De acordo com o despacho de acusação, o Ministério Público atribui aos dois arguidos a prática “em coautoria de um crime de extorsão na forma tentada, de um crime de ofensa à integridade física qualificada, de um crime de sequestro e de um crime de roubo agravado”.

O Ministério Público considerou “indiciado que o arguido, sentindo-se credor do ofendido, armou com a arguida uma cilada para o atrair a um local onde lhe exigiria pela força o pagamento de tal dívida, no montante de 500 euros”.

Segundo a acusação, “no seguimento deste acordo entre arguido e arguida, esta entrou em contacto com o ofendido através da aplicação Messenger e combinou encontrar-se com ele na freguesia de São Martinho de Sande, Guimarães, no dia 17.12.2019, pelas 20:45”.

Tendo o ofendido comparecido ao encontro no local e hora combinados, ali compareceu, além da arguida, também o arguido, este que abordou o ofendido esbofeteando-o, socando-o e exigindo-lhe que pagasse o que lhe devia”, descreve a acusação.

De acordo ainda com o despacho, como a vítima disse que não tinha dinheiro, “o arguido encostou-lhe à cabeça um objeto em tudo assemelhado a uma arma de fogo, tirou-lhe o telemóvel e as chaves do veículo onde se deslocara e forçou-o a entrar num outro veículo automóvel,”.

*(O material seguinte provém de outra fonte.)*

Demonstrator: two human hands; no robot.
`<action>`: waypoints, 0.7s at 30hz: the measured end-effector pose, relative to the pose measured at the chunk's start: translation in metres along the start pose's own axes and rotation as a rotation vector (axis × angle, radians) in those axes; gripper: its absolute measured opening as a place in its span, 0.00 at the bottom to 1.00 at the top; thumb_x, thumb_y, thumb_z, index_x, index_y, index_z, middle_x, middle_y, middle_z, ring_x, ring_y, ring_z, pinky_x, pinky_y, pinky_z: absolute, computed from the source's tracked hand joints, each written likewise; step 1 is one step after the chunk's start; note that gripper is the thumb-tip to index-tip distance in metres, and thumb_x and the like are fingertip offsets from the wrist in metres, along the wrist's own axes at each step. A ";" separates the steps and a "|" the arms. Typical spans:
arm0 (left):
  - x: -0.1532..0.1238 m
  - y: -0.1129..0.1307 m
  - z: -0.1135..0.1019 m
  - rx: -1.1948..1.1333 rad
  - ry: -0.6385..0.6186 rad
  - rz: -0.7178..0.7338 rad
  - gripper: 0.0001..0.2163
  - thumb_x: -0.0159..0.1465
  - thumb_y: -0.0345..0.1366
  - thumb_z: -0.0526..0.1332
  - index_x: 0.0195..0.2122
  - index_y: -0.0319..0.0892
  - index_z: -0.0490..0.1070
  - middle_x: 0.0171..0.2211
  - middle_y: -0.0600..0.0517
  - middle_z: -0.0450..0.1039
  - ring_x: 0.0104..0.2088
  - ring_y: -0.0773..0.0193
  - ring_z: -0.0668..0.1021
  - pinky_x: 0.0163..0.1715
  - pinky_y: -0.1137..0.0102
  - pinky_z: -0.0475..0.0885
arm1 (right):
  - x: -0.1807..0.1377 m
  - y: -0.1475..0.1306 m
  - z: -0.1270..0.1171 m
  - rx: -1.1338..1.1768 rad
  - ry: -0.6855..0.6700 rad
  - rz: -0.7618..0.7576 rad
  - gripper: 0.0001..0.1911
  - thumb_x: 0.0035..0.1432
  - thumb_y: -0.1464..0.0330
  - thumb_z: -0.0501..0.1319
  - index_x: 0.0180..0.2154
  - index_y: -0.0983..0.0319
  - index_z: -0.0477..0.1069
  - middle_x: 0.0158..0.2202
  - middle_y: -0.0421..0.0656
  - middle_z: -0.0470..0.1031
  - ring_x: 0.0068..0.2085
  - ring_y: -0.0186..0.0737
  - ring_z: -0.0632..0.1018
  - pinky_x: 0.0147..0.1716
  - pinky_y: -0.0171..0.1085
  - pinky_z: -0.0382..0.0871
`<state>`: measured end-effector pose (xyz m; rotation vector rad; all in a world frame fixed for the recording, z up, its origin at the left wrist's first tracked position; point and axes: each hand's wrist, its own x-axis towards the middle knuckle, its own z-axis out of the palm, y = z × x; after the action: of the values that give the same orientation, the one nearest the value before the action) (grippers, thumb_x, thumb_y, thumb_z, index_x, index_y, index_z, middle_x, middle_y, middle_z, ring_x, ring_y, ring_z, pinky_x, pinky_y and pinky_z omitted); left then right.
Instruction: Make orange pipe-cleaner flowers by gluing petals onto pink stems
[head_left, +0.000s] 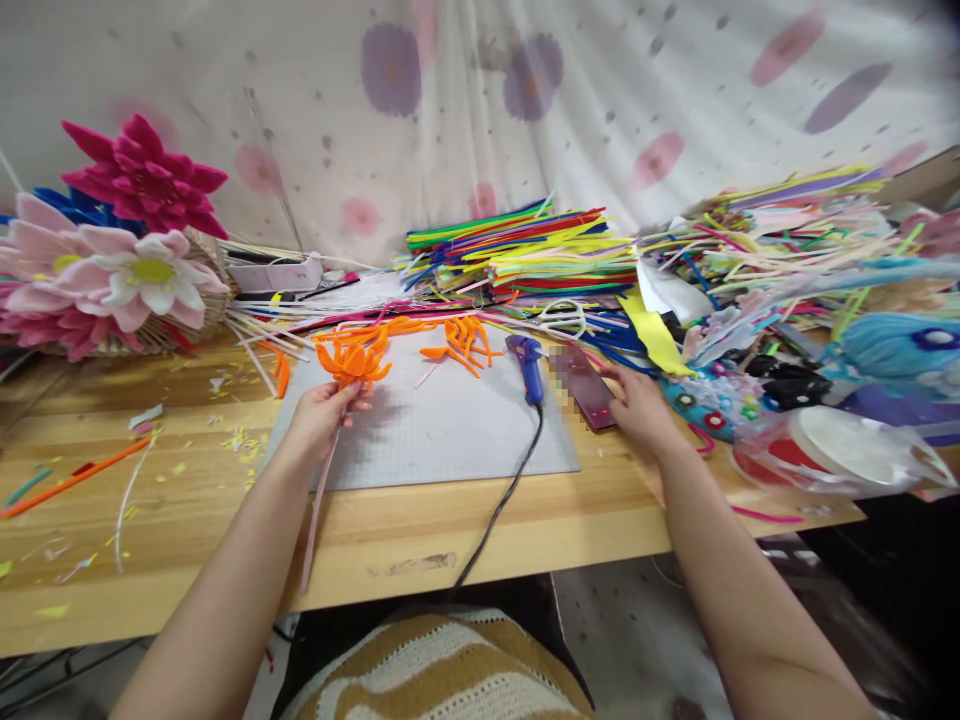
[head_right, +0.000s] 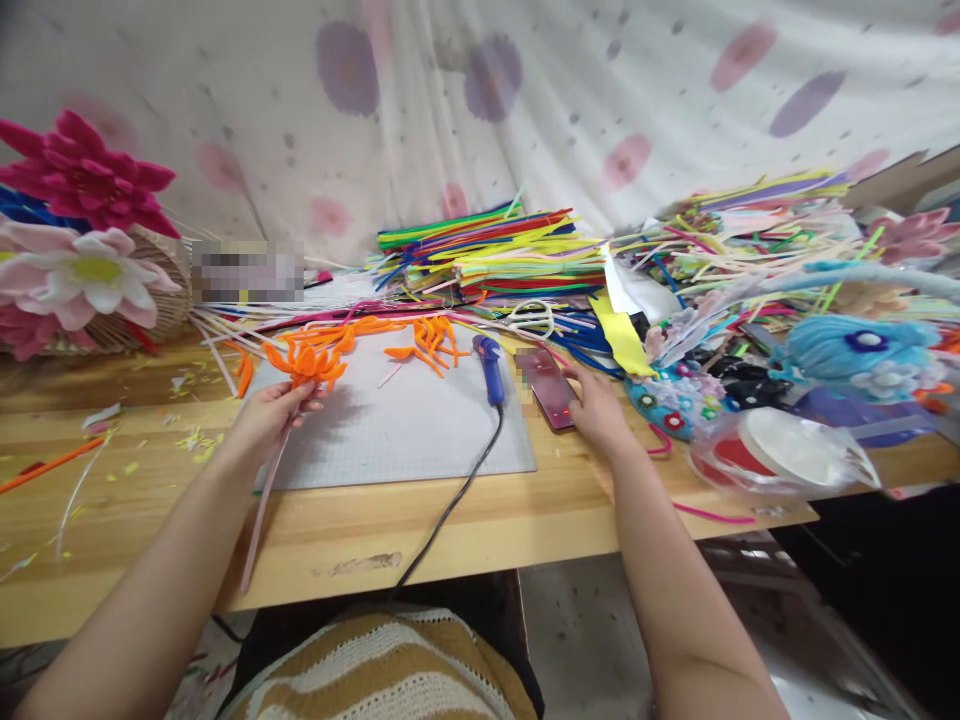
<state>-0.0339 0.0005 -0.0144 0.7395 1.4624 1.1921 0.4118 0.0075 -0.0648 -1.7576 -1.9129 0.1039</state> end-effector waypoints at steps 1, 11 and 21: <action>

Neste veículo, “deslocou com ele a casa, onde deveria recolher o dinheiro para lhe entregar”.

“Porém o ofendido, em casa, telefonou à GNR que veio a abordar o arguido e a recuperar o telemóvel e as chaves do veículo do ofendido, mas não 100 euros que o arguido entretanto retirara do interior deste, usando para o efeito as chaves que tinha na sua posse”.

O Ministério Público “pede que arguido e arguida sejam condenados a pagar ao Estado este montante de 100 euros por constituir a vantagem patrimonial da atividade criminosa que desenvolveram, sem prejuízo dos direitos do ofendido”.